This topic covers advanced data analytics, including theoretical foundations, data preparation issues, and application of descriptive and statistical techn
Topic Synopsis
This topic covers advanced data analytics, including theoretical foundations, data preparation issues, and application of descriptive and statistical techniques. Learners will convert data into actionable insights.
Key Concepts & Core Principles
- Strategic IT Management: Understanding how to align IT strategy with business objectives, including IT governance frameworks like COBIT and ITIL.

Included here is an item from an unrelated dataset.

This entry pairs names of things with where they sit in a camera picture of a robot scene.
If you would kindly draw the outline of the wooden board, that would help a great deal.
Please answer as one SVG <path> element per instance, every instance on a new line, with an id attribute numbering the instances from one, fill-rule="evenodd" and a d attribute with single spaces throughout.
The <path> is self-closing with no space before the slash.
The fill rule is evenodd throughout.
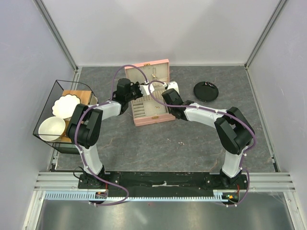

- Cybersecurity Fundamentals: Knowledge of threat analysis, risk management, encryption, and compliance with standards such as ISO 27001.
- Database Design and Implementation: Proficiency in relational database models, SQL, normalisation, and data warehousing for business intelligence.
- Software Development Lifecycle: Mastery of agile and waterfall methodologies, version control, and testing strategies for robust software delivery.
- Emerging Technologies: Awareness of cloud computing (AWS/Azure), artificial intelligence, Internet of Things (IoT), and their impact on digital transformation.
Exam Tips & Revision Strategies
- Use real datasets for practice.
- Understand assumptions behind statistical methods.
- Present findings with clear visualisations.
Common Misconceptions & Mistakes to Avoid
- Ignoring data quality issues before analysis.
- Misapplying statistical tests.
- Overlooking the business context of insights.
Examiner Marking Points
- Understand the theoretical foundation of data analytics for decision-making.
- Identify issues in preparing large data sets for analysis.
- Apply descriptive and statistical techniques to derive insights.
- Interpret results to support business decisions.